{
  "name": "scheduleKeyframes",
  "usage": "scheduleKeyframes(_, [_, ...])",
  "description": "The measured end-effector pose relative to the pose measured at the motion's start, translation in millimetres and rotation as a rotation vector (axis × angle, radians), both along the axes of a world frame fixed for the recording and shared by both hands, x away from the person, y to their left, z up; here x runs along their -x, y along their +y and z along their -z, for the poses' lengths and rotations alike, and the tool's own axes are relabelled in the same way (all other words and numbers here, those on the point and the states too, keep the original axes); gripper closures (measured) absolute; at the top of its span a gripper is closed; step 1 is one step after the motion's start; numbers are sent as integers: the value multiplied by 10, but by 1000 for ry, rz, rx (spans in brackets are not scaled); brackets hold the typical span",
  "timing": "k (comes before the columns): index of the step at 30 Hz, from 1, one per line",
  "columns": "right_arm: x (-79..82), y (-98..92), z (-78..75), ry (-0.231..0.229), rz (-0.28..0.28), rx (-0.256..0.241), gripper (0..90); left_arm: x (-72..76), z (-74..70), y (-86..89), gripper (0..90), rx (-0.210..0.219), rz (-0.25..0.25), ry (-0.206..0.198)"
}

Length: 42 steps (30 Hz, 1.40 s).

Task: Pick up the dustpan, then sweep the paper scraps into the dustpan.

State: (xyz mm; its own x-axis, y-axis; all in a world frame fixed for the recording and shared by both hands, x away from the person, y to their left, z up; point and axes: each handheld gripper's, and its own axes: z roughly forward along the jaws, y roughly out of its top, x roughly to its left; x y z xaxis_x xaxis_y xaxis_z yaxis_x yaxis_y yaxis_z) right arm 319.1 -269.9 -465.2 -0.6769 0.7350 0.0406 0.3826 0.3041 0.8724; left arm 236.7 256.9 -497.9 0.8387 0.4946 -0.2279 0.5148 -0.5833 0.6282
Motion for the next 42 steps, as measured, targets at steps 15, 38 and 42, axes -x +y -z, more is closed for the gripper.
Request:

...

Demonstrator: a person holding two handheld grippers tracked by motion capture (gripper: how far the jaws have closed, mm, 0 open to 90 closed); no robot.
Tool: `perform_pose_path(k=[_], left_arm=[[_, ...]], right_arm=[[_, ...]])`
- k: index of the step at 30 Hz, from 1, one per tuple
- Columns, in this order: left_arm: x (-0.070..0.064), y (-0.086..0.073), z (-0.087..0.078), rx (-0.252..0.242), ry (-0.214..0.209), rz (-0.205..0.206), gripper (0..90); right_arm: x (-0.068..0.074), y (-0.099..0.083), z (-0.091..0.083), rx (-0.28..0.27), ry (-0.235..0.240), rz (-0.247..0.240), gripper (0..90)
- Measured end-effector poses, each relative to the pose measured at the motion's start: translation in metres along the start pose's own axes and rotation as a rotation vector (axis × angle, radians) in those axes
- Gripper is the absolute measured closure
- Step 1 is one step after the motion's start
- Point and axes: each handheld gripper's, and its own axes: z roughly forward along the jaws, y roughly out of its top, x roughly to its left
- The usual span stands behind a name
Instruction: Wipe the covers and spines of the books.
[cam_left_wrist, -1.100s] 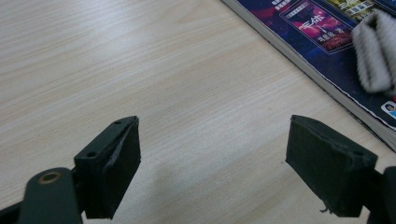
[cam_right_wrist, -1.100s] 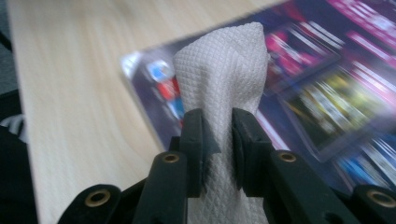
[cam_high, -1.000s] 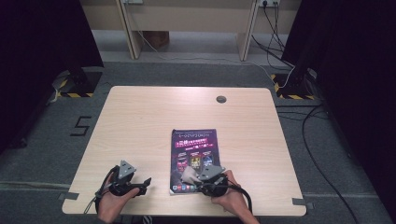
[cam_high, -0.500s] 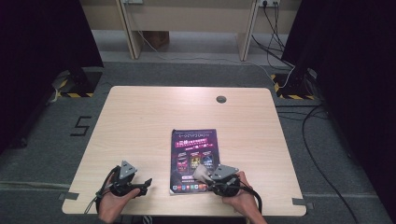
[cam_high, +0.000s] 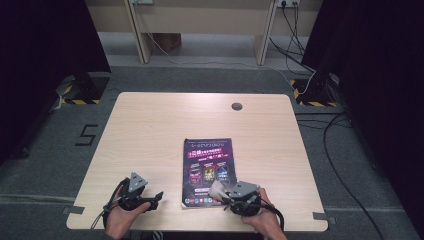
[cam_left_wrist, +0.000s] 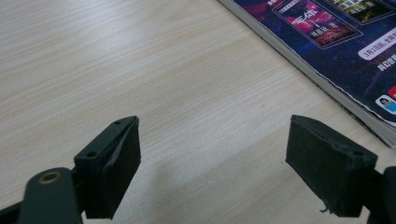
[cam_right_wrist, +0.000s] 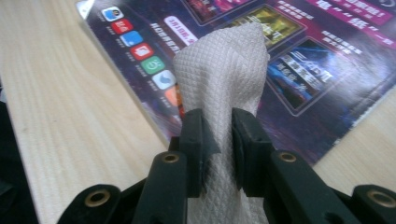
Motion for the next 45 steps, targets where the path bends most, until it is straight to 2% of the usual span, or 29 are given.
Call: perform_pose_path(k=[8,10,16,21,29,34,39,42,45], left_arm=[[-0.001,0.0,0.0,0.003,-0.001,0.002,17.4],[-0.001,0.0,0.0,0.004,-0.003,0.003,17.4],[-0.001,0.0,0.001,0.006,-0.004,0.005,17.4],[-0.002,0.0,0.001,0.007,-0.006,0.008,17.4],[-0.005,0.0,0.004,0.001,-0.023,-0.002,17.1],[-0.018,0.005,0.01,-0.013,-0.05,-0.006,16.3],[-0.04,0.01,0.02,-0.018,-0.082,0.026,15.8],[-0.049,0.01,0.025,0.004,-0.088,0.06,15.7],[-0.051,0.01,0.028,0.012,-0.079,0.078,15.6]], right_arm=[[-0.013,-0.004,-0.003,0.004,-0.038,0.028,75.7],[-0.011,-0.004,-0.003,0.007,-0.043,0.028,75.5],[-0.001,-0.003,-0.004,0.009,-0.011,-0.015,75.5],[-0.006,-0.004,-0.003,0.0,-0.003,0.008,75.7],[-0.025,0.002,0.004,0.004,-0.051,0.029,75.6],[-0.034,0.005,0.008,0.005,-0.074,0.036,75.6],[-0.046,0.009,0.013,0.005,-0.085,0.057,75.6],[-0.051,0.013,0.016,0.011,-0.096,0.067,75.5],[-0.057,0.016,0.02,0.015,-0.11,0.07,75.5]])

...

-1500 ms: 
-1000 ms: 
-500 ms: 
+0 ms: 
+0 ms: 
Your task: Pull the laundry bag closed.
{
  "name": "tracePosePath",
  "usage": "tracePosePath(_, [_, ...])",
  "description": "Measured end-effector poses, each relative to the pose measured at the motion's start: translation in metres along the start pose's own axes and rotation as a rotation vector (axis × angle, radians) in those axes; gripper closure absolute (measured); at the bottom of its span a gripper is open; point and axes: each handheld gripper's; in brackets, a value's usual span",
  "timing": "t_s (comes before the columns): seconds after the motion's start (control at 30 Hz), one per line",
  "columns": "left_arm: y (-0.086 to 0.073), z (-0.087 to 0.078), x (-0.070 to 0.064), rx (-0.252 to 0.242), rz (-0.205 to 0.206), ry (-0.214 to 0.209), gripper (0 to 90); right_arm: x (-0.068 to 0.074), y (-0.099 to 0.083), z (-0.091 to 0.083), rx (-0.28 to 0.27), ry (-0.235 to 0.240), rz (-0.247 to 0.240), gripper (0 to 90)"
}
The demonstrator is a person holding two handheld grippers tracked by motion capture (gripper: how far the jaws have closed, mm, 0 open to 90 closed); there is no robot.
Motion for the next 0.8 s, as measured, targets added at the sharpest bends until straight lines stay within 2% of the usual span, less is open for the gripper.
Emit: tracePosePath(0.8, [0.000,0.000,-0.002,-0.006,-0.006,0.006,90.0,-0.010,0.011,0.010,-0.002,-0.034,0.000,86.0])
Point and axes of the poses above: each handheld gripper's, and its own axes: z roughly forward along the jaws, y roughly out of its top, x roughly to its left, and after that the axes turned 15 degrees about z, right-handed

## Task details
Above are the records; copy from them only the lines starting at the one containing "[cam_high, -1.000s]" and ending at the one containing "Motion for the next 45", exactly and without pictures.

## The completed task
[cam_high, -1.000s] 
[cam_high, -0.500s] 
[cam_high, +0.000s] 
[cam_left_wrist, +0.000s] 
[cam_right_wrist, +0.000s] 
Motion for the next 45 steps, targets where the path bends most, until it is straight to 2% of the usual span, or 29 are given.

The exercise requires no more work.